(?) Large Backups Failing / Stalling - Turnkey Filerserver

Scott Howard - Tue, 2011/08/30 - 10:00

Hi Guys,

Have successfully been using Turnkey Fileserver Appliance now for over 12 months to fileserve and back up system on daily basis. Bare-metal install of Lucid appliance.

Tklbam settings are default ( full backup monthly , inc in between , and 50 M volsize)

Each night I do a local tklbam-backup to a local machine and to the remote amazon hub.

Recently backup size has got to between 12 -13 G uncompressed data footprint size. and I have noticed some remote backup failures, which I put down to internet dropouts.....

I duplicated my install on another machine to test a full back up , and while the inital backup of the system succeeded (it was only 1 MB) without all of my data, the next backup including my data fails 100% of the time, and the original machine also now fails 100 % because it has got to full backup stage as well.

What appears to be happening is that after doing the initial preparation the backup starts uploading volumes , but stalls after a certain number. I have repeated this on both my original machine and the duplicate machine with the same result.

The screen output hangs at the "Uploading ..... etc "

Analysing the output of 'ps aux' command indicates tklbam-backup still running in SL+ mode i.e in interuptable sleep mode, waiting for an event to happen.

'Netstat' shows the amazon socket in "CLOSE_WAIT" status indicating that it has closed at its end and is waiting for my socket to close.

After <Control-C> to kill tklbam-backup I get the following traceback ...

Uploading s3://s3-ap-southeast-1.amazonaws.com/tklbam-yfcamybrzeeisvc4/duplicity-inc.20110825T035002Z.to.20110829T061239Z.vol49.

difftar.gpg to STANDARD Storage

Processed volume 49

Uploading s3://s3-ap-southeast-1.amazonaws.com/tklbam-yfcamybrzeeisvc4/duplicity-inc.20110825T035002Z.to.20110829T061239Z.vol50.

difftar.gpg to STANDARD Storage

^CTraceback (most recent call last):

File "/usr/bin/tklbam-backup", line 266, in <module>

main()

File "/usr/bin/tklbam-backup", line 239, in main

trap = UnitedStdTrap(transparent=True)

File "/usr/lib/python2.6/dist-packages/stdtrap.py", line 266, in __init__

self.stdout_splice = self.Splicer(sys.stdout.fileno(), usepty, transparent)
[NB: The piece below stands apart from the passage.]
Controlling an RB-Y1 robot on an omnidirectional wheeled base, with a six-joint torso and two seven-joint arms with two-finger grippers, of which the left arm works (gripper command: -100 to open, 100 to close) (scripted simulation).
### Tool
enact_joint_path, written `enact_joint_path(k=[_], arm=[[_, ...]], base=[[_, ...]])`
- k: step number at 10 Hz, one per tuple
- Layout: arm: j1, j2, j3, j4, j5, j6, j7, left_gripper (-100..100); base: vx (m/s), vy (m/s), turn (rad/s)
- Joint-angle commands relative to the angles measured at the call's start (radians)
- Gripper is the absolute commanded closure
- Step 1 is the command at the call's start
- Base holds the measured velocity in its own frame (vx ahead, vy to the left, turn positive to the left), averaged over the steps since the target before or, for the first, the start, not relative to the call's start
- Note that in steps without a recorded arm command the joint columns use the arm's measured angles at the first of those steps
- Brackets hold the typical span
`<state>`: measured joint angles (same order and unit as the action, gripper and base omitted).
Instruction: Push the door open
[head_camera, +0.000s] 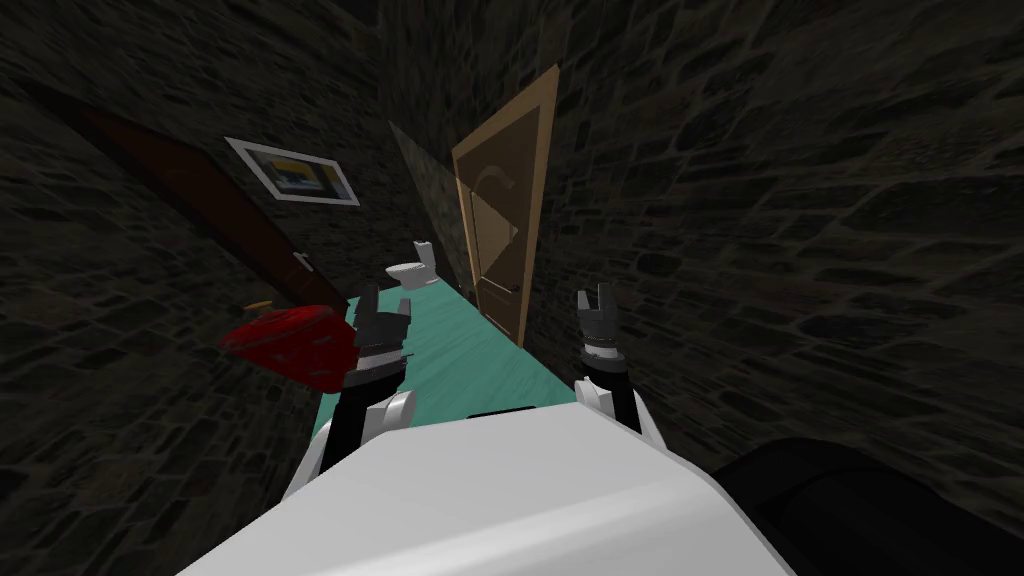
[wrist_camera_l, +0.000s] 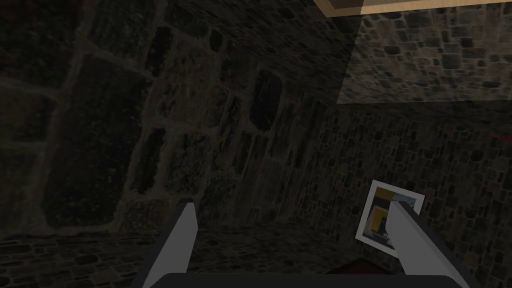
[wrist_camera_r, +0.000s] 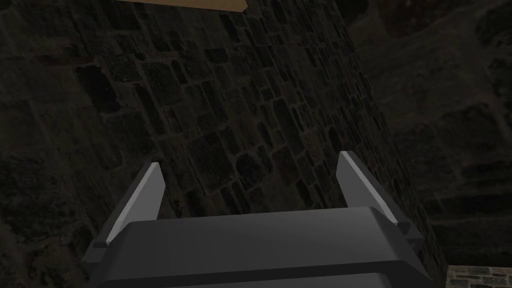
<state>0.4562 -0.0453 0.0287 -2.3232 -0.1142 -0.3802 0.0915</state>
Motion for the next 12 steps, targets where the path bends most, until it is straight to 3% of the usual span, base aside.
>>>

File "/usr/lib/python2.6/dist-packages/stdtrap.py", line 213, in __init__

vals = self._splice(spliced_fd, usepty, transparent)

File "/usr/lib/python2.6/dist-packages/stdtrap.py", line 175, in _splice

events = poll.poll()

KeyboardInterrupt

Traceback (most recent call last):

File "/usr/bin/tklbam-backup", line 266, in <module>

main()

File "/usr/bin/tklbam-backup", line 242, in main

b.run()

File "/usr/lib/tklbam/backup.py", line 311, in run

backup_command.run(passphrase, conf.credentials)

File "/usr/lib/tklbam/duplicity.py", line 77, in run

exitcode = child.wait()

File "/usr/lib/python2.6/subprocess.py", line 1170, in wait

pid, sts = _eintr_retry_call(os.waitpid, self.pid, 0)

File "/usr/lib/python2.6/subprocess.py", line 465, in _eintr_retry_call

return func(*args)

KeyboardInterrupt

Dont know really what any of that means but hoping the devs do.

Anyway , to me it appears that the amazon end is timing out , or in some indefinite loop waiting for something at my end to happen and then gives up and closes, while tklbam continues to run on my machine.

There is no other problem at my location to indicate internet connection issues. I can transfer large files in other scenarios with no problems, and up to now tklbam has been working for me with no issues.

The log file is of no help as it just mirrors the screen output. I tried redirecting stderr to stdout but nothing , so that coupled with the fact that tklbam-backup is still running indicates to me that no error has actually occurred in the program.

A by-product of this is that I now have 1 backup showing on my hub dashboard that still indicates "First backup in progress" and there is no way to delete it.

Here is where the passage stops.